Surprisingly enough, the guiding hand behind eastern European Zionists’ early colonization efforts was a Moroccan Jew raised in Jaffa. He succeeded because, as the colonists discovered on arrival in Palestine, Moroccan Jews had gotten there first

In chronicling the various waves of Zionist immigration, historians overlook the Jews who arrived in the first half of the 19th century and earlier, before Hovevei Zion began investing in colonies and Herzl wrote The Jewish State. Although the secular Zionists of the second and third aliyot (1904–23) have overshadowed the religious pioneers of the first (1881–1903; see “Counting Zionists,” Segula 52), no one ever mentions that a great many of the Jews who relocated to Ottoman Palestine in the mid-1800s actually came as a group from Morocco.

Among those forgotten proto-Zionists was young Avraham Muyal, a rare Sephardic member of the early Zionist establishment.

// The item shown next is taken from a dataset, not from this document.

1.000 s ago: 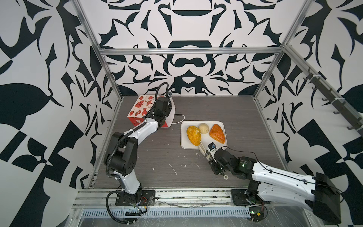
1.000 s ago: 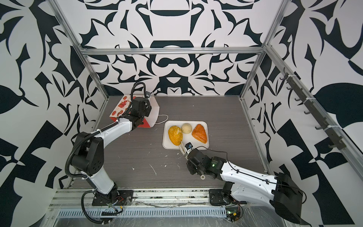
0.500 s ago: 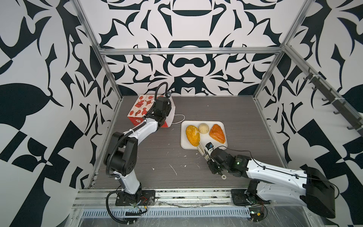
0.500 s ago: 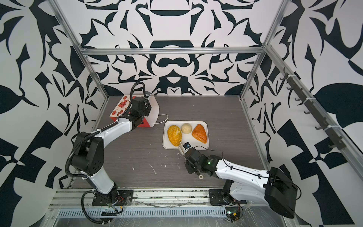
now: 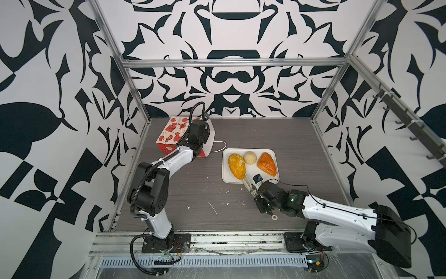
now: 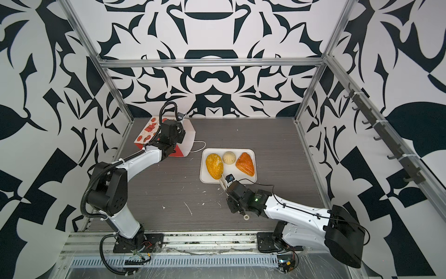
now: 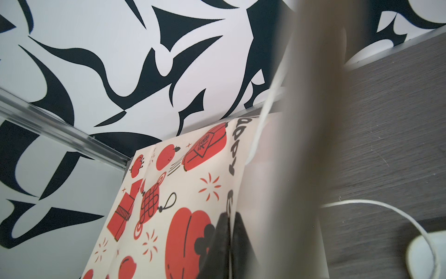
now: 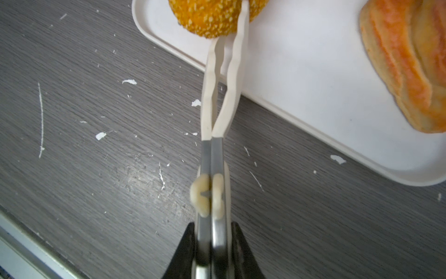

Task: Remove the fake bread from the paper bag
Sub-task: 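Open the tongs to release the sesame bun onto the tray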

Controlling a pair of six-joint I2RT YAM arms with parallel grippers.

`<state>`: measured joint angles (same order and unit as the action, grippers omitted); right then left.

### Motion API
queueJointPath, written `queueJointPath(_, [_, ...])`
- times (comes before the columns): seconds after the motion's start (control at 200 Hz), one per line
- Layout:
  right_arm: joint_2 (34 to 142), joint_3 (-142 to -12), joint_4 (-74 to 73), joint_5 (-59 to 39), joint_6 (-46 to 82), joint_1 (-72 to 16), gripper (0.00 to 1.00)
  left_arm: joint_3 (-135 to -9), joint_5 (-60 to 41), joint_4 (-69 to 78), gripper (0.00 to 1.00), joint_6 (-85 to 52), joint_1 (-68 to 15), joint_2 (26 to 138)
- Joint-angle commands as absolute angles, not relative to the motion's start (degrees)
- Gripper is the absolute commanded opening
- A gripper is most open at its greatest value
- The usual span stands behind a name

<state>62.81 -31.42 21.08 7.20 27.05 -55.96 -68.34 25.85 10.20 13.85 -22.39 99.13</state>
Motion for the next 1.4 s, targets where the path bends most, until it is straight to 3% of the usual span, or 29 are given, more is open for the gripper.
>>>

Born in Morocco in 1850, Avraham was two when his family settled in Haifa. The Muyals later moved to Jaffa, where he became a lifelong fixture, leading its small Jewish community.

In the four years prior to his untimely death at age thirty-five, he was constantly working on behalf of the first Zionist colonies – Petah Tikvah, Rishon Lezion, Ekron, and Gedera. In fact, before the word Zionism had even been coined, he and fellow Moroccans (primarily in Jaffa) were active in land acquisition and other aspects of these fledgling settlements (see “Jaffa’s Leading Lights,” p. 48). Muyal was the most prominent among his colleagues, however.

 

From Rabat to Haifa

The Muyal family originated in Spain and, after the expulsion, Morocco. Some of the clan became rich; others were respected scholars or professionals, including doctors. According to family legend, some of their number moved to Ottoman Palestine as early as the 17th century, but no records corroborate this claim.

Aaron Muyal, Avraham’s father, was born in Rabat in 1813. Although a scholar, Aaron was a firm pragmatist. His father, Moshe, traded extensively in Europe, and Aaron accompanied him from age sixteen, learning the intricacies of customs duties and international transactions. 

At eighteen Aaron married Sa’ada, comely daughter of the wealthy Amiel family, and her dowry added to the generous sum he received from his father to launch himself in business. While busily trafficking in grain and precious metals, he fathered four sons: Yosef, Avraham, Shalom, and Eliyahu.

Like his father, Aaron supported the local rabbis and Talmudic academies. A close friend was Rabbi David ben Shimon (acronym Radvash; also known as Tzuf Dvash [Honeycomb], as in Proverbs 16:24), who headed a large yeshiva in the nearby town of Salé. Their association strengthened in later years, when both uprooted themselves and their families to realize what seemed at first an impossible dream.

As his fortieth birthday approached, Aaron Muyal felt that material success was slowly crushing his life’s ambition: to settle in the land of Israel. So in 1851, he began preparing for the adventure of a lifetime. Approaching family and friends, he suggested that they establish their own colony in Zion. (At much the same time, another Sephardic proto-Zionist, Rabbi Yehuda Alkalai of Semlin, Bulgaria, was touring western Europe to promote his messianic vision of Jewish settlement in Ottoman Palestine.) 

The response to Muyal’s appeal was surprisingly positive; quite a few sold their property and dissolved their businesses in preparation for the big move. In 1852, as many as 180 Moroccan Jews set sail for the Holy Land in a small ship. After a few stormy weeks at sea, during which the vessel docked at various Mediterranean ports, it finally anchored in the modest harbor of Acre. The local Jewish community welcomed the newcomers enthusiastically, and shortly afterward they made their way to Haifa.

The few Jews already living in the then sleepy little town took the group in. The Muyal family remained in Haifa long enough for an experienced businessman like Aaron to recognize it as a dead end. He’d smuggled enough silver, gold, and precious coins into the country for a substantial investment, but a few inquiries convinced him that any hopes of establishing an independent colony in the Haifa area – or anywhere else in the Holy Land, for that matter – were doomed.

In view of the primitive conditions prevailing in Ottoman Palestine, Aaron concluded that he and his comrades had best move to relatively upscale Jaffa, joining its few dozen Moroccan Jews (known as Moghrabim, “westerners,” since Morocco is west of the land of Israel). Arriving in 1855, Muyal and co. were greeted joyfully by the Chelouche, Benchimol, Abutbul, Matalon, and Chirozin families of Morocco and Algeria. Rabbi Yehuda Halevi of Ragusa, rabbi of Jaffa for many years, was particularly helpful, and Avraham Chelouche, head of the community, took the Muyals under his wing. A few years later, he asked Aaron to succeed him.